While many studies have focused on the effects of high doses of particular vitamins or minerals, like calcium and vitamin D, this clinical trial examined whether a common daily multivitamin had an effect on overall cancer risk. A randomized, double-blinded clinical trial, the kind considered the most rigorous type of study, it was one of the largest and longest efforts to address questions about vitamin use.
The findings were published online in The Journal of the American Medical Association.
The reduction in total cancers was small but statistically significant, said the study's lead author, Dr J Michael Gaziano, a cardiologist at Brigham and Women's Hospital and the V A Boston Healthcare System. While the main reason to take a multivitamin is to prevent nutritional deficiencies, Dr Gaziano said, "it certainly appears there is a modest reduction in the risk of cancer from a typical multivitamin."

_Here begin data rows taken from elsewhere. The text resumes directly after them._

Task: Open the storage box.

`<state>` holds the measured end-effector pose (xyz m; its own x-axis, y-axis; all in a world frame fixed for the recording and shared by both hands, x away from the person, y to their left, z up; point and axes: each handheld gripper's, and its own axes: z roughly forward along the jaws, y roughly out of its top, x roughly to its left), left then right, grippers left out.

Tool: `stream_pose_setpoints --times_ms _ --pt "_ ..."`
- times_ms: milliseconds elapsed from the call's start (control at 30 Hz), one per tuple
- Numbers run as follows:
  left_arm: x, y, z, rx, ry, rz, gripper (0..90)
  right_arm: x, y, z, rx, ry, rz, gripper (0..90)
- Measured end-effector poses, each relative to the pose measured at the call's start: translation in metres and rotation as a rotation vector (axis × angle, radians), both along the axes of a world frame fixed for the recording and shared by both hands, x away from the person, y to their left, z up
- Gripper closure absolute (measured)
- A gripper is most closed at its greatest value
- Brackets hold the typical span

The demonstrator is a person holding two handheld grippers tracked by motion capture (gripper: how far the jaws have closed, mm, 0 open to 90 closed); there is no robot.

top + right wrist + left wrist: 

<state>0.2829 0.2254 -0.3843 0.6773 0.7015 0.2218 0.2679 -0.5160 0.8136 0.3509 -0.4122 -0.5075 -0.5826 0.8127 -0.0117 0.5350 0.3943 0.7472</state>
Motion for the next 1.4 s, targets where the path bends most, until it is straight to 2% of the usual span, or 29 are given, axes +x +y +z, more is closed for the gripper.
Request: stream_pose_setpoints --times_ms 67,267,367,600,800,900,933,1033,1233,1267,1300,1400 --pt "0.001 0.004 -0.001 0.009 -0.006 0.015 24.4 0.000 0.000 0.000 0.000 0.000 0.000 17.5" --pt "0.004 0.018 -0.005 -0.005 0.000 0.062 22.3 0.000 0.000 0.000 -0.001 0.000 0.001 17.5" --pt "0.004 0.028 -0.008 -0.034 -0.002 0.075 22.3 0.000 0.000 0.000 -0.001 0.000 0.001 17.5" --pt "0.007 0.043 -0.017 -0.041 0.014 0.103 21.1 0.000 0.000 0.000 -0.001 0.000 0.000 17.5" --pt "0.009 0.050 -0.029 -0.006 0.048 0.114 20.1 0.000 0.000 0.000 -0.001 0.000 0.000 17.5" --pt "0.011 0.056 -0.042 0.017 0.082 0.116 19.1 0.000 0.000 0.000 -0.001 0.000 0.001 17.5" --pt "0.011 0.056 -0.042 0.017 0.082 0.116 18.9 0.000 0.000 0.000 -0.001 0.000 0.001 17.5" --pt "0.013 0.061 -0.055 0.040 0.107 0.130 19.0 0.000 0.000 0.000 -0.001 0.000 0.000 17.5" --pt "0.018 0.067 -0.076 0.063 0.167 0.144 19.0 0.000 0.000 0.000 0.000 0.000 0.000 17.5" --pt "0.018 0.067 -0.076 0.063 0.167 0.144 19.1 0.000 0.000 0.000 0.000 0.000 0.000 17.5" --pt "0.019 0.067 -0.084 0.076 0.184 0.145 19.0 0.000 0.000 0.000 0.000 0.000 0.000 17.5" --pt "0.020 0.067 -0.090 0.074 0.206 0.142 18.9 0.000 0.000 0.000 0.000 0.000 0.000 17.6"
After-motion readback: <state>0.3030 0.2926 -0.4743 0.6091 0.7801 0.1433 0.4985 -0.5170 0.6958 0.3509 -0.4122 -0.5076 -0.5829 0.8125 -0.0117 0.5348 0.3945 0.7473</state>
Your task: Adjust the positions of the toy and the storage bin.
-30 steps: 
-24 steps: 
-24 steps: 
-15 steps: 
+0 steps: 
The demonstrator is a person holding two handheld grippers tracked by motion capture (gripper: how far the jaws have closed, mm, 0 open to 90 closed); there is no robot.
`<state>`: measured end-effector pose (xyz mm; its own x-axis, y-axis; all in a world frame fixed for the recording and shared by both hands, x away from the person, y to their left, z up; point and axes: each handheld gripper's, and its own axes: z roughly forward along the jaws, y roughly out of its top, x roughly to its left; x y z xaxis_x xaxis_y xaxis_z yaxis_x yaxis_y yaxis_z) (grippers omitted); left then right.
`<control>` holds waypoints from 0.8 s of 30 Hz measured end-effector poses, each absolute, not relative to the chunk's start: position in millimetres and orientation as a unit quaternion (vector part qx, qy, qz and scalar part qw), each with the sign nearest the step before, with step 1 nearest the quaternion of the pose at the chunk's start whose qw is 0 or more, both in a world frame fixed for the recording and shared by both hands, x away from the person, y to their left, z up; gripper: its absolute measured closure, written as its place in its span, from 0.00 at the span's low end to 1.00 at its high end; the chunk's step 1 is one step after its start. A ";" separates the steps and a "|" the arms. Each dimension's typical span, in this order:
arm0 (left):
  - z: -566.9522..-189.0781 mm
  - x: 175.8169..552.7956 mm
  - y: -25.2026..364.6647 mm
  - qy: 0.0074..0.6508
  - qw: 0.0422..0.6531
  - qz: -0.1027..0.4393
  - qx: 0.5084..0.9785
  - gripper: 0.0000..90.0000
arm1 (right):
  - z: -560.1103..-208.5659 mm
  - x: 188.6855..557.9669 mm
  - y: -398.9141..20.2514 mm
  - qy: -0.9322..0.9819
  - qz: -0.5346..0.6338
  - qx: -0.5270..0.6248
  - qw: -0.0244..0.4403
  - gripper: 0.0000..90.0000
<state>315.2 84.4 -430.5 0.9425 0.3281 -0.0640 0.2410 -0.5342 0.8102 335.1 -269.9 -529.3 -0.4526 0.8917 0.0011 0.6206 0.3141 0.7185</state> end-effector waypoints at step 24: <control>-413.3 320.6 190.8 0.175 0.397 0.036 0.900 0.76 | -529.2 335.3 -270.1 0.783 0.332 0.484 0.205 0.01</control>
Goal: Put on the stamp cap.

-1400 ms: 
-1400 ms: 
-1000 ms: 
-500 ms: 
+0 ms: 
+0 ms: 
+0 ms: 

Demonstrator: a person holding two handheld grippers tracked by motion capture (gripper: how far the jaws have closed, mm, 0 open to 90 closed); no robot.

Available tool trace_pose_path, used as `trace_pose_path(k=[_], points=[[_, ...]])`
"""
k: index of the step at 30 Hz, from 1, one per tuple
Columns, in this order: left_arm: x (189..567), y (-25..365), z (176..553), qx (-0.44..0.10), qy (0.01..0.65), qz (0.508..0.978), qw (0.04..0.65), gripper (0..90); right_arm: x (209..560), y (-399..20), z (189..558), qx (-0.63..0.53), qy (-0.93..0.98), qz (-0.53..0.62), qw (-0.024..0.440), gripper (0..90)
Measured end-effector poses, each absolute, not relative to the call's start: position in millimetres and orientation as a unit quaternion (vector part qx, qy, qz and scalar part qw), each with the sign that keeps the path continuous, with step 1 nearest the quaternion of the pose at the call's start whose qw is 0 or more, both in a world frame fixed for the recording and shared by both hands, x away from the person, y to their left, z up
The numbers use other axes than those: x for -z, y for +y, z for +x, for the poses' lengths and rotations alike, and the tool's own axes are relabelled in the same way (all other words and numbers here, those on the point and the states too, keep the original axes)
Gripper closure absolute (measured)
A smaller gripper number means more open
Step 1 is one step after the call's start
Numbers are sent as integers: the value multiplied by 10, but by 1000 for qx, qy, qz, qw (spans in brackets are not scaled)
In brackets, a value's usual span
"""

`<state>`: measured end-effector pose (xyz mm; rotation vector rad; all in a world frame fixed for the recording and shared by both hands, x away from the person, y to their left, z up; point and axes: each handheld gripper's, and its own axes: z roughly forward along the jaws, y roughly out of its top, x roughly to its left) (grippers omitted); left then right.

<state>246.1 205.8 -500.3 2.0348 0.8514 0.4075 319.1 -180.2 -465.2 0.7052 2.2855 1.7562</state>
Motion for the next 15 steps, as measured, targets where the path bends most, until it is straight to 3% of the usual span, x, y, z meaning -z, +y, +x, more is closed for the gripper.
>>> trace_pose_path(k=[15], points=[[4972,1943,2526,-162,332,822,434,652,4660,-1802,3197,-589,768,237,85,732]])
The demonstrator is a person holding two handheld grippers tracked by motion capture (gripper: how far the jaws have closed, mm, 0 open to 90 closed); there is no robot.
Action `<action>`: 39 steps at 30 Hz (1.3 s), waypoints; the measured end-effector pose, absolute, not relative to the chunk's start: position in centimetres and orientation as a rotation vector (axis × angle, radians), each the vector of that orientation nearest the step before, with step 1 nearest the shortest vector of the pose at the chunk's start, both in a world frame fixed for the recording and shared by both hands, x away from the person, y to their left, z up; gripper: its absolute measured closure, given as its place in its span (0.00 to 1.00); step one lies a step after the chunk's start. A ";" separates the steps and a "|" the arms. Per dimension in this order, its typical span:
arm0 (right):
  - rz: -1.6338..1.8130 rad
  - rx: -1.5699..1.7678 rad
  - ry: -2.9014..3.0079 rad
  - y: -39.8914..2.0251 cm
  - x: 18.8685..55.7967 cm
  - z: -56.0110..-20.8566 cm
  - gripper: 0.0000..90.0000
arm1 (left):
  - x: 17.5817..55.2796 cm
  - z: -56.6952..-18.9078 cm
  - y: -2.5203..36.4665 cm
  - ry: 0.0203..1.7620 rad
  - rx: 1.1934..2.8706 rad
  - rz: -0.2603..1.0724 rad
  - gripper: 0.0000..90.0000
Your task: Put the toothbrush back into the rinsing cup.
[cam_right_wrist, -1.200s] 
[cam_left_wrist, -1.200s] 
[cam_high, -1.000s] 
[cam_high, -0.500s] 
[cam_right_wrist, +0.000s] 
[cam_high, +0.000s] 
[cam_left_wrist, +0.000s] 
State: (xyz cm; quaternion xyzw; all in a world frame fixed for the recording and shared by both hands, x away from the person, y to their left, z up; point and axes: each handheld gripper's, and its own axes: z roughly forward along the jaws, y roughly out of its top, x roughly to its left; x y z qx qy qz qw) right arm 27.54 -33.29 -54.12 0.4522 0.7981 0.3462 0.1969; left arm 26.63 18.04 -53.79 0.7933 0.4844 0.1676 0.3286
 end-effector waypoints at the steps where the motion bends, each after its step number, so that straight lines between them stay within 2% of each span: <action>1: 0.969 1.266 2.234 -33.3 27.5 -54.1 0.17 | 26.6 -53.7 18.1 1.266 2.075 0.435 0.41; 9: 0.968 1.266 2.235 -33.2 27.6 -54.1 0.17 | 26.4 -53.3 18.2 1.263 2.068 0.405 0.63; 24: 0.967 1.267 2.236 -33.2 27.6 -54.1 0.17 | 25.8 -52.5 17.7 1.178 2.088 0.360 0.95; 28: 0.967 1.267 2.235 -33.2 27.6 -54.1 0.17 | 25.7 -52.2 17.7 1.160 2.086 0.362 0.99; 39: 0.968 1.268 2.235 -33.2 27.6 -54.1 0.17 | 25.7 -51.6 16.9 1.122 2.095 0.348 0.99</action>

He noted that other measures are likely to protect against cancer more effectively than the daily use of multivitamins.
"It would be a big mistake for people to go out and take a multivitamin instead of quitting smoking or doing other things that we have a higher suspicion play a bigger role, like eating a good diet and getting exercise," Dr Gaziano said. "You've got to keep wearing your sunscreen."
The study was supported by the National Institutes of Health and a grant, initiated by the investigators, from the chemical company BASF. Pfizer provided the multivitamins. The sponsors did not influence the study design, data analysis or manuscript preparation, the authors said.